• [Assignment] Lines from the beginning of the data below through the one containing "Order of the" are to be printed exactly as they appear.

• [Source material]

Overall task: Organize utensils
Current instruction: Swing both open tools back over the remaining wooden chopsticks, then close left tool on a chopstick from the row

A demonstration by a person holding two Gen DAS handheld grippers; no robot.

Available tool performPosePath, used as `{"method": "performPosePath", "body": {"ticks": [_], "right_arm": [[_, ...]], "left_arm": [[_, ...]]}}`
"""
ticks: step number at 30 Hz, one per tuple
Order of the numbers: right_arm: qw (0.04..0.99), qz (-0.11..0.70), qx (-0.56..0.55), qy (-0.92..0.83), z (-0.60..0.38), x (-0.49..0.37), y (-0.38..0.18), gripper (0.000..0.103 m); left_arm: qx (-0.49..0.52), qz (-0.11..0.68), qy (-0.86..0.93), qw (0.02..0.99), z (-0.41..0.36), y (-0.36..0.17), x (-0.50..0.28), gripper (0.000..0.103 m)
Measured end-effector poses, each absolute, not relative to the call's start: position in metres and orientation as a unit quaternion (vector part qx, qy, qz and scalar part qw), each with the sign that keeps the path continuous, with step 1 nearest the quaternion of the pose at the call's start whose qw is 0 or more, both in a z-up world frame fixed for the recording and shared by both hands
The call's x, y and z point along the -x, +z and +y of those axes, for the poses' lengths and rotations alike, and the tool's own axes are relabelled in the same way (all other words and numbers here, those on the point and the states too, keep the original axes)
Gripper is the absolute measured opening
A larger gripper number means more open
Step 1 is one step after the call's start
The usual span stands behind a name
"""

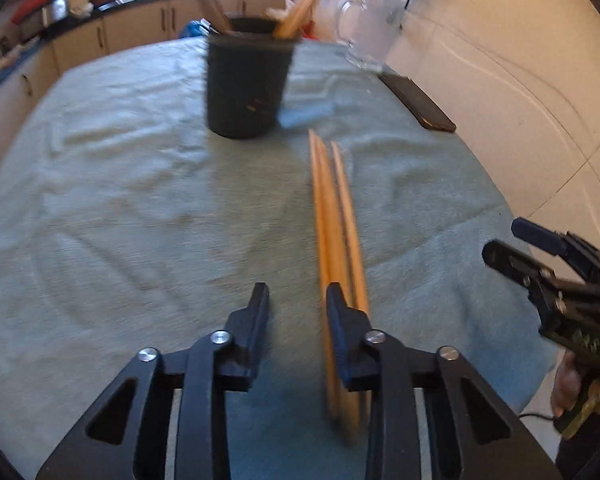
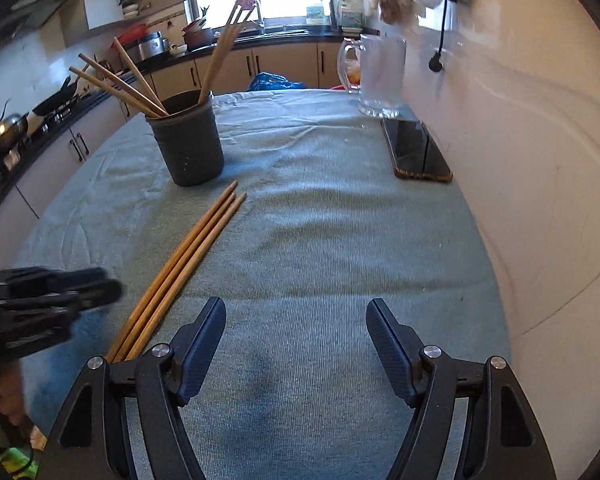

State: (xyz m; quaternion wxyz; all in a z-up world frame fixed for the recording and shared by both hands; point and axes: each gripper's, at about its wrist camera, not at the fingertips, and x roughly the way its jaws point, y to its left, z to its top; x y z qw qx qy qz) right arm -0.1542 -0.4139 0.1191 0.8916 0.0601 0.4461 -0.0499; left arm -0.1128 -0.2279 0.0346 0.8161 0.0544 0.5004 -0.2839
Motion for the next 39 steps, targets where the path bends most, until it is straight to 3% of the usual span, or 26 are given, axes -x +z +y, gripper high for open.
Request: {"method": "performPosePath", "body": {"ticks": [7, 15, 18, 27, 39], "right_arm": [[0.889, 0.447, -0.084, -0.046, -0.422, 0.155, 0.111, 0.077], [0.887, 0.448, -0.104, -0.040, -0.425, 0.154, 0.107, 0.077], [0.885, 0.451, -0.107, -0.033, -0.422, 0.153, 0.107, 0.077], [0.877, 0.468, -0.112, 0.002, -0.396, 0.135, 0.100, 0.077], [0.875, 0.471, -0.116, 0.003, -0.380, 0.133, 0.101, 0.077]], "left_arm": [[-0.051, 0.506, -0.307, 0.804, -0.254, 0.024, 0.095, 0.013], [-0.035, 0.512, -0.291, 0.807, -0.257, 0.026, 0.078, 0.011], [-0.018, 0.516, -0.278, 0.810, -0.247, 0.026, 0.078, 0.002], [0.005, 0.520, -0.279, 0.807, -0.213, 0.025, 0.087, 0.000], [-0.029, 0.498, -0.312, 0.808, -0.249, 0.027, 0.074, 0.000]]}}
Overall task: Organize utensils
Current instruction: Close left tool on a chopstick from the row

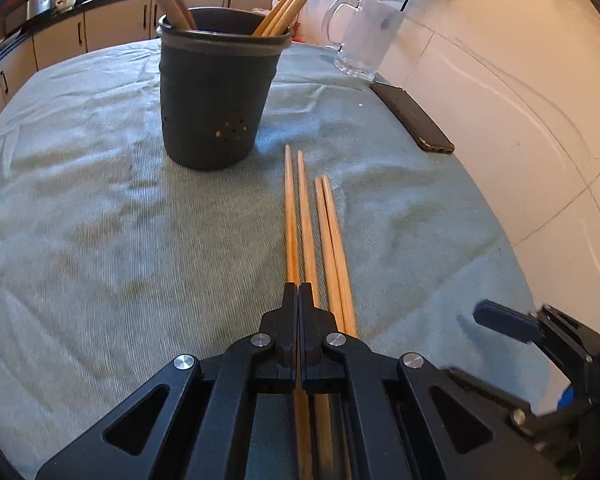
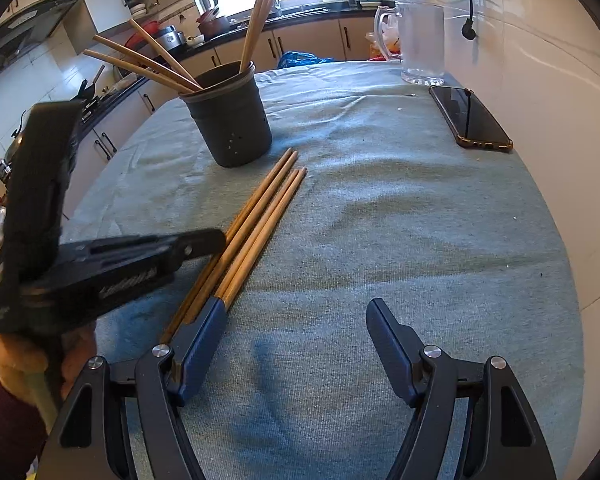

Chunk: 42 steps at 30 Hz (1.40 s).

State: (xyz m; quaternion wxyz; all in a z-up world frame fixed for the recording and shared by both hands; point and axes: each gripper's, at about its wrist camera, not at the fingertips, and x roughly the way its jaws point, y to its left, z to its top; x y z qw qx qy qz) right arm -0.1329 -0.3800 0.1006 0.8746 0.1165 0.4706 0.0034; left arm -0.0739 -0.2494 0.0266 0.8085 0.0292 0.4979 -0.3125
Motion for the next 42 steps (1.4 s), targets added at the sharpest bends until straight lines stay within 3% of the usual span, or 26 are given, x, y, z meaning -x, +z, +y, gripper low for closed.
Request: {"method": "performPosePath", "body": {"ticks": [12, 19, 33, 36, 39, 42], "right_arm": [[0.870, 0.479, -0.119, 0.007, -0.381, 0.128, 0.092, 0.077], [0.866, 0.486, -0.122, 0.006, -0.382, 0.125, 0.086, 0.077], [0.863, 0.490, -0.120, 0.022, -0.372, 0.113, 0.085, 0.076], [0.864, 0.491, -0.109, 0.031, -0.362, 0.108, 0.085, 0.066], [0.860, 0.500, -0.099, 0.030, -0.353, 0.100, 0.078, 0.049], [0.861, 0.500, -0.089, 0.024, -0.346, 0.095, 0.078, 0.043]], "left_arm": [[0.002, 0.496, -0.337, 0.800, -0.251, 0.027, 0.061, 0.000], [-0.040, 0.493, -0.325, 0.806, -0.270, 0.021, 0.057, 0.001], [0.019, 0.520, -0.307, 0.797, -0.221, 0.013, 0.059, 0.001], [0.058, 0.539, -0.291, 0.788, -0.194, 0.011, 0.073, 0.001], [0.070, 0.539, -0.278, 0.792, -0.177, 0.012, 0.087, 0.001], [0.081, 0.536, -0.277, 0.793, -0.166, 0.011, 0.095, 0.001]]}}
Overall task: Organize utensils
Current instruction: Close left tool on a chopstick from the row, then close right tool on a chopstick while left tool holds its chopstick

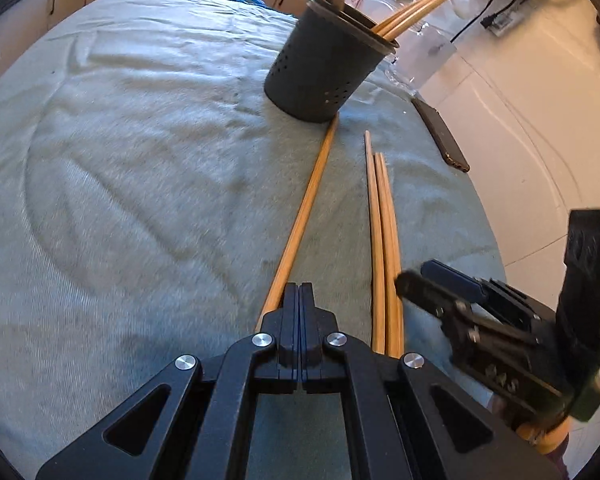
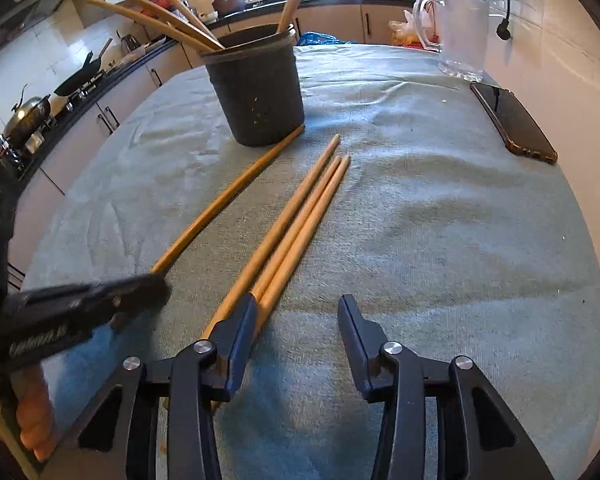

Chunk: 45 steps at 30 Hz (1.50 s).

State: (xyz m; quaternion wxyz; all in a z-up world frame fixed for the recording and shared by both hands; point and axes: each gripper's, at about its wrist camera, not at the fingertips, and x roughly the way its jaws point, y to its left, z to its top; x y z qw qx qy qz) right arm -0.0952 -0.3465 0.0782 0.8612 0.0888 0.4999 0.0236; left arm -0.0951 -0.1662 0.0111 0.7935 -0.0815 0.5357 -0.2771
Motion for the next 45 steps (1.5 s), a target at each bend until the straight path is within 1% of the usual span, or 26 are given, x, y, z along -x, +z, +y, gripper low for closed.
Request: {"method": "performPosePath", "body": {"ticks": [4, 8, 13, 16, 17, 20, 23, 27, 32, 33, 34, 35, 36, 37, 38, 40, 45], "right_arm": [[0.857, 0.508, -0.083, 0.008, -0.342, 0.087, 0.078, 0.041], [0.849, 0.522, -0.079, -0.012, -0.339, 0.084, 0.081, 0.032], [0.841, 0.538, -0.046, -0.030, -0.330, 0.084, 0.078, 0.027], [0.839, 0.540, -0.049, -0.043, -0.333, 0.081, 0.079, 0.011], [0.838, 0.540, -0.058, -0.046, -0.337, 0.079, 0.079, 0.009], [0.836, 0.541, -0.078, -0.050, -0.348, 0.081, 0.079, 0.008], [0.836, 0.541, -0.075, -0.052, -0.352, 0.091, 0.080, 0.008], [0.834, 0.544, -0.071, -0.059, -0.364, 0.113, 0.081, 0.008], [0.841, 0.535, -0.058, -0.048, -0.375, 0.128, 0.081, 0.010], [0.843, 0.532, -0.057, -0.045, -0.376, 0.129, 0.081, 0.010], [0.845, 0.529, -0.059, -0.043, -0.377, 0.130, 0.081, 0.010], [0.847, 0.527, -0.063, -0.043, -0.378, 0.130, 0.080, 0.012], [0.848, 0.524, -0.069, -0.041, -0.378, 0.130, 0.080, 0.013], [0.849, 0.522, -0.073, -0.039, -0.378, 0.130, 0.080, 0.017], [0.850, 0.520, -0.077, -0.036, -0.378, 0.130, 0.080, 0.022], [0.852, 0.517, -0.076, -0.032, -0.376, 0.130, 0.080, 0.025], [0.854, 0.514, -0.073, -0.031, -0.373, 0.128, 0.079, 0.025]], "left_arm": [[0.081, 0.529, -0.277, 0.798, -0.165, 0.011, 0.098, 0.001], [0.052, 0.520, -0.274, 0.807, -0.166, 0.015, 0.105, 0.001], [0.038, 0.512, -0.280, 0.811, -0.167, 0.016, 0.107, 0.001], [0.060, 0.512, -0.285, 0.808, -0.162, 0.014, 0.107, 0.000], [0.080, 0.520, -0.287, 0.801, -0.157, 0.012, 0.105, 0.000], [0.128, 0.542, -0.297, 0.775, -0.144, 0.007, 0.103, 0.000], [0.145, 0.552, -0.301, 0.764, -0.135, 0.005, 0.109, 0.000], [0.112, 0.548, -0.303, 0.771, -0.137, 0.011, 0.123, 0.000], [0.060, 0.506, -0.299, 0.807, -0.140, 0.035, 0.130, 0.001], [0.052, 0.501, -0.295, 0.812, -0.142, 0.038, 0.127, 0.004], [0.041, 0.495, -0.288, 0.819, -0.145, 0.041, 0.123, 0.013], [0.030, 0.488, -0.283, 0.826, -0.149, 0.043, 0.119, 0.024], [0.018, 0.481, -0.281, 0.831, -0.153, 0.043, 0.115, 0.029], [0.003, 0.474, -0.277, 0.835, -0.158, 0.043, 0.111, 0.038], [-0.011, 0.470, -0.273, 0.839, -0.163, 0.042, 0.108, 0.041], [-0.044, 0.467, -0.271, 0.840, -0.178, 0.037, 0.099, 0.041], [-0.085, 0.484, -0.261, 0.831, -0.204, 0.021, 0.078, 0.041]]}}
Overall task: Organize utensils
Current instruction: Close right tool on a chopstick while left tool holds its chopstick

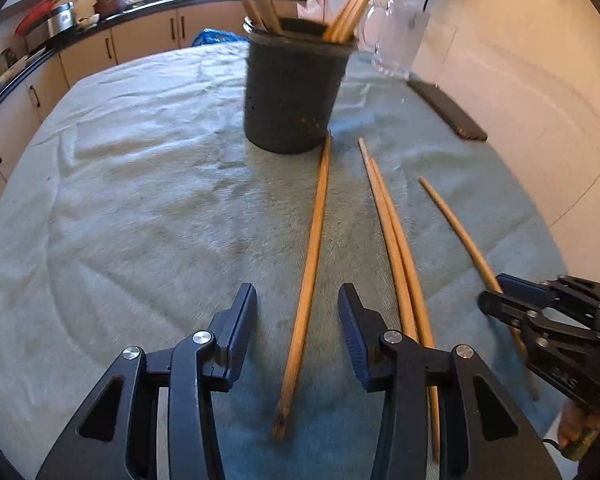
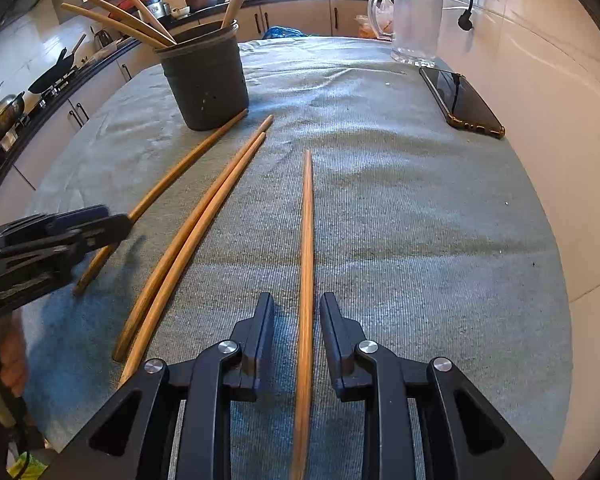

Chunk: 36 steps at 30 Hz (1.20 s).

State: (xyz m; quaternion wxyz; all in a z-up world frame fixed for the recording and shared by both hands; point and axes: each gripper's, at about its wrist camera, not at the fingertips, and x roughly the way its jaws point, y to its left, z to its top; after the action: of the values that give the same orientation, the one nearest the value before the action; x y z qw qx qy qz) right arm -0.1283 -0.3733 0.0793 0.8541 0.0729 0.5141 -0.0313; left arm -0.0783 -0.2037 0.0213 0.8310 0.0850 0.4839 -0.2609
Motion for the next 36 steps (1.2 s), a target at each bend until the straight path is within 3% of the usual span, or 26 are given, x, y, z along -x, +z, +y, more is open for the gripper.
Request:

• [Your response]
Overall task: Organize utensils
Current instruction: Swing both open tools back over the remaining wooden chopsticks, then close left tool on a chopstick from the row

A demonstration by a person holding two Gen DAS handheld grippers; no robot.

Available tool performPosePath, used as `{"method": "performPosePath", "body": {"ticks": [_], "right_arm": [[_, ...]], "left_arm": [[_, ...]]}}`
"""
ticks: step number at 30 Hz, one per tuple
Order of the numbers: right_arm: qw (0.04..0.99), qz (-0.11..0.70), qx (-0.56..0.55), qy (-0.92..0.83), z (-0.60..0.38), x (-0.49..0.37), y (-0.38..0.18), gripper (0.000..0.103 m); left_arm: qx (-0.49..0.52), qz (-0.11..0.68), qy (-0.86..0.93), qw (0.02..0.99), z (-0.41..0.36), y (-0.36..0.17), x (-0.50..0.28), gripper (0.000..0.103 m)

This response is now finished.